Badfinger singles chronology
| "Love Is Easy" (1974) | "I Miss You" (1974) | "Lost Inside Your Love" (1979) |

= I Miss You (Badfinger song) =

"I Miss You" is a song by the Welsh rock band Badfinger. Originally written by Pete Ham in 1967 and demoed by The Iveys, it served as the opening track and sole U.S. single for their first Warner Bros. LP, Badfinger.

==Release==
"I Miss You" appeared on the Badfinger album in 1974 as the first track. That same year, the track was chosen to be the only single from the album in America (as well as Japan), where it was backed with the Ham/Evans track "Shine On" (also from Badfinger). It did not chart. The single was not released in Britain.

==Personnel==
==="I Miss You"===
- Pete Ham – lead vocals, piano, ARP 2600, harmonium
- Tom Evans – harmony vocals

==="Shine On"===
- Pete Ham – lead vocals, acoustic guitar
- Tom Evans – bass, backing vocals
- Joey Molland – electric guitar, backing vocals
- Mike Gibbins – drums, percussion

==Reception==
"I Miss You" generally received positive feedback from critics. In his review of The Best of Badfinger, Vol. 2, AllMusic's Stephen Thomas Erlewine cited the track as a highlight from said album. Also from AllMusic, Matthew Greenwald said, "A bit of an odd choice to open Badfinger's Warner Bros. debut album, 'I Miss You' is, nevertheless, one of Pete Ham's finest-crafted ballads. The overtly (and almost cloying) music and lyrical thrust is nicely balanced out by Ham's (and the group's) vocals.
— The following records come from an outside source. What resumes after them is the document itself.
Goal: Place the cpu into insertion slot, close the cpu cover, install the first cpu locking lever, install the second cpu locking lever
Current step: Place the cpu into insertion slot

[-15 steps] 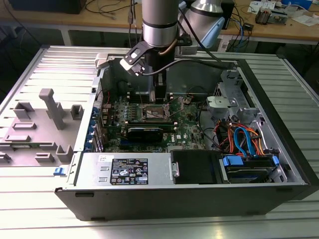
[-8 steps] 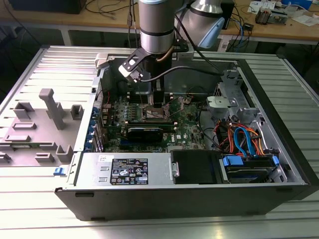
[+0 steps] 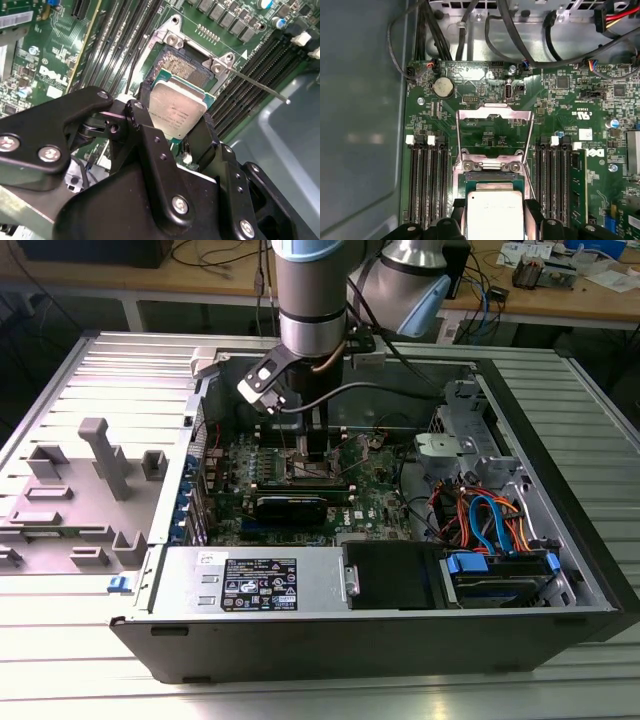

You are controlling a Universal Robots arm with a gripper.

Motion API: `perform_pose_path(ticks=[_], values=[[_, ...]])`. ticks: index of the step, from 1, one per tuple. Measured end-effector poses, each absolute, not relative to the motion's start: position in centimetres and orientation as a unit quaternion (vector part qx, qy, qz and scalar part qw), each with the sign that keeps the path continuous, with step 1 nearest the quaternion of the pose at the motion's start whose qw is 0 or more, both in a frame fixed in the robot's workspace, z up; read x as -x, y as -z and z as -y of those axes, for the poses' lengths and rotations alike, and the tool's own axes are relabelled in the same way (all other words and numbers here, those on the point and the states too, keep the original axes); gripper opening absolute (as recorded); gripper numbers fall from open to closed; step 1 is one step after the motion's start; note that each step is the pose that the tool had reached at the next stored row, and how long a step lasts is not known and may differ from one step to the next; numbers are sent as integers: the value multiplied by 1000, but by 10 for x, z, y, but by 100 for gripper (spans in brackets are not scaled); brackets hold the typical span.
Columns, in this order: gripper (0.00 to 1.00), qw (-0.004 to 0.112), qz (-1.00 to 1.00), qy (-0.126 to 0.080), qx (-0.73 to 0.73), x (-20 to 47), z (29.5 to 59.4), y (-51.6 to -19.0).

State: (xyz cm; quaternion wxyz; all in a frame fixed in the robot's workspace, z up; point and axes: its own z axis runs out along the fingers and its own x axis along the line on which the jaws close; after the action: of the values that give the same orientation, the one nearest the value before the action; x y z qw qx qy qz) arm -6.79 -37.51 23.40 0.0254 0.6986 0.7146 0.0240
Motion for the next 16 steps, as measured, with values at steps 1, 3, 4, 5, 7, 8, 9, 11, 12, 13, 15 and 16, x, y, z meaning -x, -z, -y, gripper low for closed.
perform_pose_path(ticks=[1, 3, 4, 5, 7, 8, 9, 11, 12, 13, 15, 16], values=[[54, 25, -715, -24, -699, 68, 375, -231], [54, 25, -715, -24, -699, 68, 375, -227], [54, 25, -715, -24, -699, 68, 375, -223], [54, 25, -715, -24, -699, 68, 375, -222], [54, 25, -715, -24, -699, 68, 375, -221], [54, 25, -715, -24, -699, 68, 375, -221], [54, 25, -715, -24, -699, 68, 375, -221], [54, 25, -715, -24, -699, 68, 375, -221], [54, 25, -715, -24, -699, 68, 375, -221], [54, 25, -715, -24, -699, 68, 375, -221], [54, 25, -715, -24, -699, 68, 375, -221], [54, 25, -715, -24, -699, 68, 375, -221]])
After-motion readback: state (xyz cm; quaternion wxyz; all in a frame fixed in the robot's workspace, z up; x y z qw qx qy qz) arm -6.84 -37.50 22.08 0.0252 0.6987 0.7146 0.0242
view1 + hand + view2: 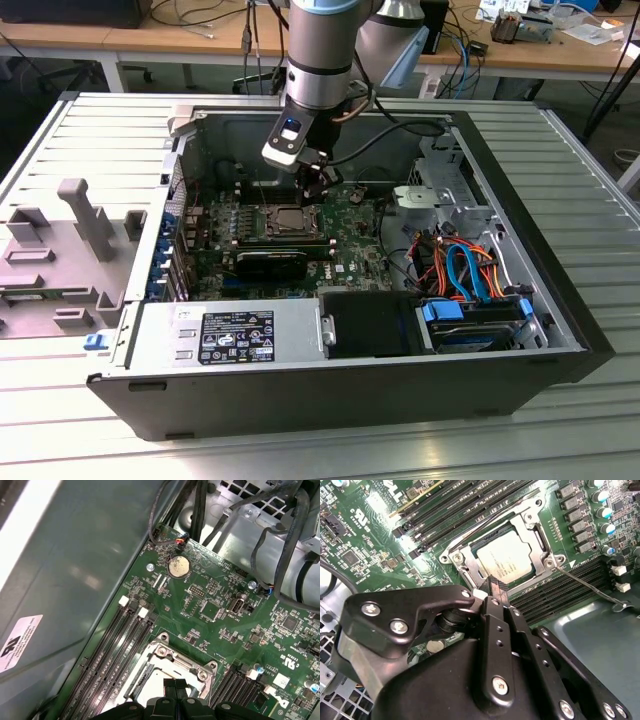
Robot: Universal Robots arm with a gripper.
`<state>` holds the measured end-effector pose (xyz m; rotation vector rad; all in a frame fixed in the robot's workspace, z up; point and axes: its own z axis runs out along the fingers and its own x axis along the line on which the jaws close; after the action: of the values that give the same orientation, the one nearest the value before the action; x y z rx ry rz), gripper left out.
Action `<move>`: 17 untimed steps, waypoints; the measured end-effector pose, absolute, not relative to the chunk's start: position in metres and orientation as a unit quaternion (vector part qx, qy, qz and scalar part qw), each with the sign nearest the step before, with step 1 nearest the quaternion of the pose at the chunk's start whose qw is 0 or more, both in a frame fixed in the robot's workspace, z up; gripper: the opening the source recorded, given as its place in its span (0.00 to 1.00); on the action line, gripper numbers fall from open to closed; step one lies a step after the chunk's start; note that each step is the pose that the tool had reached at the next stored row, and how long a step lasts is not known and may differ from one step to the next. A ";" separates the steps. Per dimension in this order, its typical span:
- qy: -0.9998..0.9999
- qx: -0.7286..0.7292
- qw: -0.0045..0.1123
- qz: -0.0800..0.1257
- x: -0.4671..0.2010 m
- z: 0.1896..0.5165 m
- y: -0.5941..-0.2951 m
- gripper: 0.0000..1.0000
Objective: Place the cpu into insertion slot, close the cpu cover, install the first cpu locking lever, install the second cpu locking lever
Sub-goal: 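Install the first cpu locking lever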
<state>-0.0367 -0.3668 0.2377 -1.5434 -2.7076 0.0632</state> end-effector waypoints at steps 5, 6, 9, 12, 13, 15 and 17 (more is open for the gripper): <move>-0.871 -0.491 0.012 0.020 -0.037 0.238 -0.367 0.11; -0.871 -0.491 0.012 0.020 -0.037 0.238 -0.367 0.11; -0.872 -0.489 0.012 0.020 -0.037 0.238 -0.367 0.11; -0.874 -0.486 0.012 0.020 -0.037 0.238 -0.367 0.11; -0.874 -0.485 0.012 0.020 -0.037 0.238 -0.367 0.11; -0.875 -0.484 0.012 0.020 -0.037 0.238 -0.367 0.11; -0.876 -0.482 0.012 0.020 -0.037 0.238 -0.367 0.11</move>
<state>-0.0367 -0.3668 0.2376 -1.5020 -2.7308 0.0620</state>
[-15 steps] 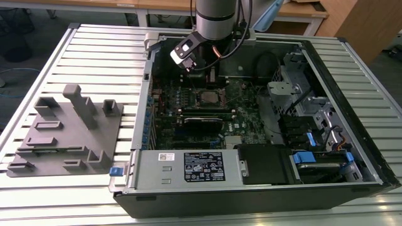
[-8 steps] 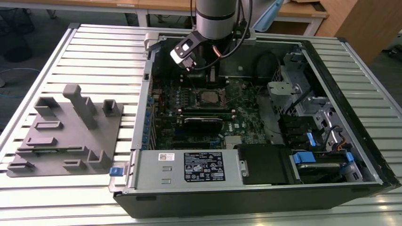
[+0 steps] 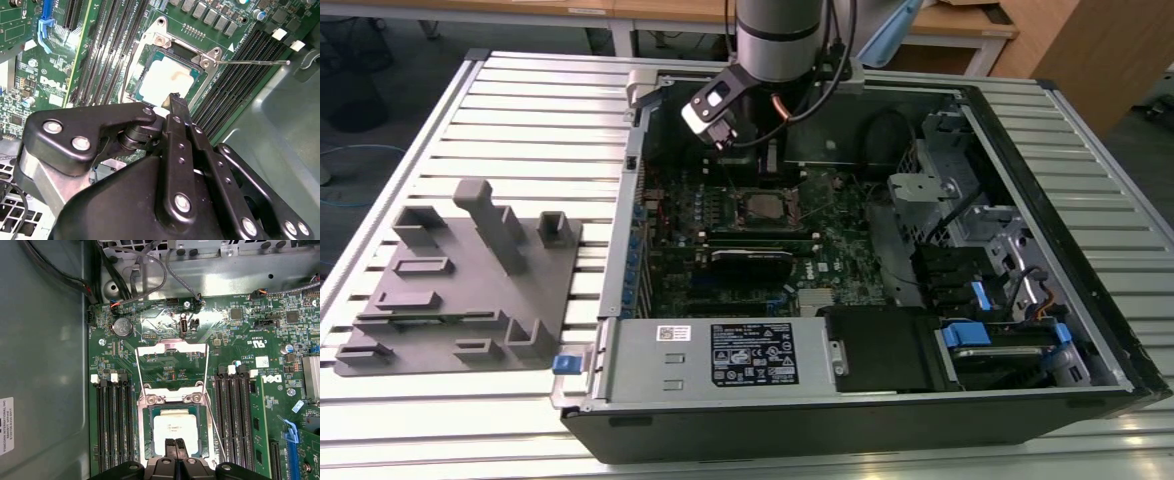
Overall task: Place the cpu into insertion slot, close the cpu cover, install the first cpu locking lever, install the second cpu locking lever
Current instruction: 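Close the cpu cover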
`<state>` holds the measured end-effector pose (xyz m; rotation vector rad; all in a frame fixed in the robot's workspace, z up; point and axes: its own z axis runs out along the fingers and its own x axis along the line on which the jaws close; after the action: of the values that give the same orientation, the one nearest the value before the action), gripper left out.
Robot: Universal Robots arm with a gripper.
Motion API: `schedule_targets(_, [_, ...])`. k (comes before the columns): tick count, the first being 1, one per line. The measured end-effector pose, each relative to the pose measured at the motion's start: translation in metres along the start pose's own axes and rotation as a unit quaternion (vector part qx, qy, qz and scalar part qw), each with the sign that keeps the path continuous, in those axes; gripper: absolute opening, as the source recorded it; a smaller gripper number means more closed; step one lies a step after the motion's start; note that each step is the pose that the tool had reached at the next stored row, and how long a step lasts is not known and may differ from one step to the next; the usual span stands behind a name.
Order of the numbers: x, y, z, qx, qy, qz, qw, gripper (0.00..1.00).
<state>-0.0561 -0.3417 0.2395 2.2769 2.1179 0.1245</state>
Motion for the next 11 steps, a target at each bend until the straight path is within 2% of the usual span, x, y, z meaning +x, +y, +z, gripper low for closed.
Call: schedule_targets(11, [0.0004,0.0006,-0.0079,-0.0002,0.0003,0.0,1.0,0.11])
The fact that Badfinger was a real pop/rock band made the song and its arrangement a bit too precious, but that does not detract from the elegance and quality of the song, which would have been an excellent cover for Linda Ronstadt or Harry Nilsson."

Classic Rock History critic Janey Roberts also rated it as Badfinger's 8th best song.